* PROBLEM
Scan the records below. List lines holding "picture".

* DATA FOR THIS EXERCISE

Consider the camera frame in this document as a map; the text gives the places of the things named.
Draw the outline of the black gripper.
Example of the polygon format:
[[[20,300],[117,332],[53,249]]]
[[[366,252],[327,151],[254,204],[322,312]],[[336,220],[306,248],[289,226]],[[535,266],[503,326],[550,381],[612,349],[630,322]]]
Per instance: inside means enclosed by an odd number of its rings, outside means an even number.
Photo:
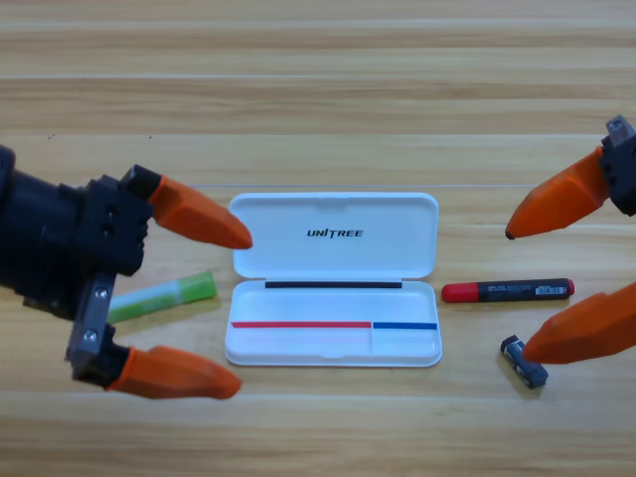
[[[181,237],[249,249],[252,236],[228,209],[139,165],[119,182],[53,185],[19,171],[1,149],[1,284],[24,305],[69,320],[66,359],[81,382],[114,382],[129,352],[107,317],[120,275],[140,267],[147,222]]]
[[[635,215],[635,129],[622,114],[607,121],[606,128],[602,147],[526,196],[508,221],[508,239],[565,229],[598,210],[609,196],[622,214]]]

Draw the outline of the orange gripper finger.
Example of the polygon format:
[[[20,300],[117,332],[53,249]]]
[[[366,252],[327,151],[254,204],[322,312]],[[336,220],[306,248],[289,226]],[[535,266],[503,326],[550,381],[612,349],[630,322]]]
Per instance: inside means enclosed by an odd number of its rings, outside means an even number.
[[[241,388],[230,370],[192,353],[164,346],[148,351],[109,343],[74,379],[142,398],[228,399]]]
[[[570,364],[635,346],[635,285],[597,293],[547,320],[526,343],[523,357],[539,364]]]

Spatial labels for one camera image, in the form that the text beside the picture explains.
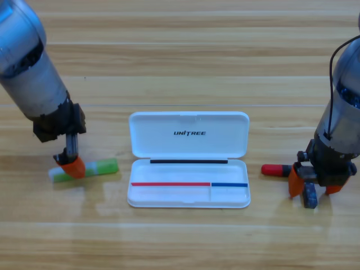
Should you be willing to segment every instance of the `black line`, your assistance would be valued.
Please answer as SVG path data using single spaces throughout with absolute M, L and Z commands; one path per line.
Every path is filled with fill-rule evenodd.
M 227 164 L 228 160 L 151 159 L 150 163 Z

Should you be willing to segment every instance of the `gray robot arm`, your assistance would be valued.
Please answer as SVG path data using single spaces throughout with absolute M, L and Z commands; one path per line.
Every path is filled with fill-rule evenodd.
M 77 135 L 86 132 L 85 116 L 46 50 L 44 27 L 23 0 L 0 1 L 0 84 L 33 122 L 41 142 L 66 135 L 66 148 L 54 158 L 68 165 L 78 158 Z

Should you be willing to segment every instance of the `case lid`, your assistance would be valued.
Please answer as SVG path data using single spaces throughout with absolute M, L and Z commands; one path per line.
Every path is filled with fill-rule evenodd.
M 136 112 L 132 151 L 139 158 L 240 158 L 248 147 L 249 117 L 238 111 Z

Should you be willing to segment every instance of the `wooden table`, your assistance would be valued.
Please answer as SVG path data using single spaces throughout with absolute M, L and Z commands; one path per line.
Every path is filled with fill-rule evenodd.
M 329 100 L 329 60 L 358 34 L 358 0 L 29 0 L 82 105 L 85 161 L 120 172 L 52 185 L 65 140 L 41 144 L 0 91 L 0 269 L 360 269 L 360 182 L 319 206 L 288 199 L 264 163 L 291 164 Z M 231 110 L 250 117 L 246 209 L 127 203 L 128 117 Z

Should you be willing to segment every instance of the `green marker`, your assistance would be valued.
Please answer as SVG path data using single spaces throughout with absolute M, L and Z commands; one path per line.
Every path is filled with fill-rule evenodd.
M 85 177 L 116 173 L 118 171 L 119 166 L 117 159 L 103 159 L 85 163 Z M 75 178 L 66 174 L 61 167 L 50 169 L 49 177 L 53 183 L 75 180 Z

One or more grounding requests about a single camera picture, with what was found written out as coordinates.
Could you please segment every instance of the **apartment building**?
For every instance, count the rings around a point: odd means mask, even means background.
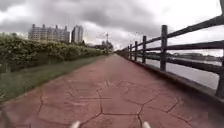
[[[36,27],[32,25],[31,30],[28,33],[28,39],[34,41],[56,41],[56,42],[69,42],[70,32],[67,31],[67,27],[64,29],[46,27]]]
[[[72,30],[72,43],[81,43],[83,41],[83,27],[76,25]]]

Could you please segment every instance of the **red brick walkway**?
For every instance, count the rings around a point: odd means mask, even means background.
[[[4,104],[16,128],[224,128],[206,101],[113,55]]]

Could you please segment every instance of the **grass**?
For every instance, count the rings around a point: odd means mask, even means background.
[[[15,98],[51,79],[67,74],[103,57],[79,59],[2,74],[0,76],[0,103]]]

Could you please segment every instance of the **building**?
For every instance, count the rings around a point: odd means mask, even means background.
[[[76,25],[72,30],[72,43],[81,43],[83,41],[83,27]]]
[[[36,27],[32,25],[32,29],[28,33],[28,39],[34,41],[56,41],[56,42],[69,42],[70,33],[67,31],[67,27],[59,29],[56,25],[55,28]]]

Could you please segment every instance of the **railing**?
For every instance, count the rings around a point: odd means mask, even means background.
[[[222,66],[216,66],[212,64],[192,62],[181,59],[173,59],[167,57],[168,50],[198,50],[198,49],[224,49],[224,40],[214,41],[214,42],[201,42],[194,44],[184,44],[184,45],[174,45],[167,46],[167,41],[169,38],[180,36],[186,33],[194,32],[204,28],[209,28],[213,26],[224,25],[224,16],[217,16],[210,20],[204,21],[202,23],[189,26],[187,28],[181,29],[179,31],[168,34],[167,26],[162,26],[162,34],[160,37],[147,40],[146,36],[143,36],[143,41],[138,43],[135,41],[135,45],[128,46],[127,48],[121,51],[123,56],[130,58],[134,57],[134,61],[137,61],[137,58],[142,58],[142,63],[146,63],[146,59],[158,60],[160,61],[160,70],[166,71],[166,63],[183,65],[203,71],[212,72],[219,75],[218,88],[216,90],[216,96],[219,98],[224,98],[224,61],[222,59]],[[161,40],[161,47],[147,48],[146,45],[153,43],[155,41]],[[150,55],[149,51],[160,51],[159,56]]]

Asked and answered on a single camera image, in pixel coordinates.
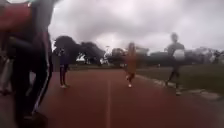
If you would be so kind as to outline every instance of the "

* RESPONSE
Spatial labels for one camera image, in the form that the text beside the picture explains.
One or more grounding requests about a single camera picture, with what was found written out as coordinates.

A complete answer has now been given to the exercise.